Directions for this task: Which lines of the data contain the string "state"? Copy every one.

----------------

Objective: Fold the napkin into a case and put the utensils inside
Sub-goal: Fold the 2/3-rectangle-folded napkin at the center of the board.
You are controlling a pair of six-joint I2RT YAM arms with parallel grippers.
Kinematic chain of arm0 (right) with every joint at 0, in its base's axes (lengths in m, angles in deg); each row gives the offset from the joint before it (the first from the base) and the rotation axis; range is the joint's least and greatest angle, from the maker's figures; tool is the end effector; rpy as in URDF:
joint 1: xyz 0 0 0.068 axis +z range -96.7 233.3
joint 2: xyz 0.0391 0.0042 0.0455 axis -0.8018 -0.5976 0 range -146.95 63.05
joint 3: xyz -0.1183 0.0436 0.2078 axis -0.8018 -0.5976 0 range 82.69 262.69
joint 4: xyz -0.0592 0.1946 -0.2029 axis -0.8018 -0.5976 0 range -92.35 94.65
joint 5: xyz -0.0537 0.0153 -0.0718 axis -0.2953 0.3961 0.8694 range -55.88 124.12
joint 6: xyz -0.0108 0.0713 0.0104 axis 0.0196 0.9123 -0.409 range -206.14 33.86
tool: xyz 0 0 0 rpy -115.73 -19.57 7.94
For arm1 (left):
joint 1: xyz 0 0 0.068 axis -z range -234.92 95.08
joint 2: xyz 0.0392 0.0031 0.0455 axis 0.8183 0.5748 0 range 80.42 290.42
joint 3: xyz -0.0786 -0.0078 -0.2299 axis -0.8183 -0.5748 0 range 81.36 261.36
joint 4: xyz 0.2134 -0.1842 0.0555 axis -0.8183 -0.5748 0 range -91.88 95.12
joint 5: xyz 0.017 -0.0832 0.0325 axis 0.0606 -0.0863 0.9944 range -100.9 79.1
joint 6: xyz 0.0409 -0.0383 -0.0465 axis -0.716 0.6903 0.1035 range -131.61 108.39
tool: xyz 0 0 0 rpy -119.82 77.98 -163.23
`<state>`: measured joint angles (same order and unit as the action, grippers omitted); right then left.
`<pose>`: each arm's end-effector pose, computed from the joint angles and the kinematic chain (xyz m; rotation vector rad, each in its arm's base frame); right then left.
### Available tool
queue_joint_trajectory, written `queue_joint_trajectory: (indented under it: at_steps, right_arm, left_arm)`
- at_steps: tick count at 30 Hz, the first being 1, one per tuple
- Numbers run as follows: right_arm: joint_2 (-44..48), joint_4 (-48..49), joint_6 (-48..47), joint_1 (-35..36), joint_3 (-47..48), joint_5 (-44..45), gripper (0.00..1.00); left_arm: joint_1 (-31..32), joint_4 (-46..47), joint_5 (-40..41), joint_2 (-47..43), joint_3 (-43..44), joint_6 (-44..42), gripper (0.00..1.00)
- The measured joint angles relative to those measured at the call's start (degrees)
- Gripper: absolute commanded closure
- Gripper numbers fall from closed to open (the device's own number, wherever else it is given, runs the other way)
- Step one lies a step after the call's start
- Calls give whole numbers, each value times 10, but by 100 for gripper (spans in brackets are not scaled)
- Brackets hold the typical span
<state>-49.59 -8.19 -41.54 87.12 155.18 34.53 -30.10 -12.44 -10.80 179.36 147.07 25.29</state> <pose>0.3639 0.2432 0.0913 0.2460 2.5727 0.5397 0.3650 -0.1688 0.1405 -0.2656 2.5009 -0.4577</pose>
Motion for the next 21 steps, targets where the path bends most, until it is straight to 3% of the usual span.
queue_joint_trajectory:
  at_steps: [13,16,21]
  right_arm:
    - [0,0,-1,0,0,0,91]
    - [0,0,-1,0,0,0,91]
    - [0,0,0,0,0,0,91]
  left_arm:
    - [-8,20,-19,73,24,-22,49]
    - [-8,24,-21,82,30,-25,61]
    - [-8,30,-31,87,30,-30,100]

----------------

Answer for the task:
`<state>`: measured joint angles (same order and unit as the action, grippers omitted); right then left.
<state>-49.59 -8.19 -41.54 87.12 155.18 34.53 -30.10 -12.44 -10.80 179.36 147.07 25.29</state> <pose>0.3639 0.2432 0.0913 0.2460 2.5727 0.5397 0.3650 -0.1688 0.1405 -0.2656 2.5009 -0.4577</pose>

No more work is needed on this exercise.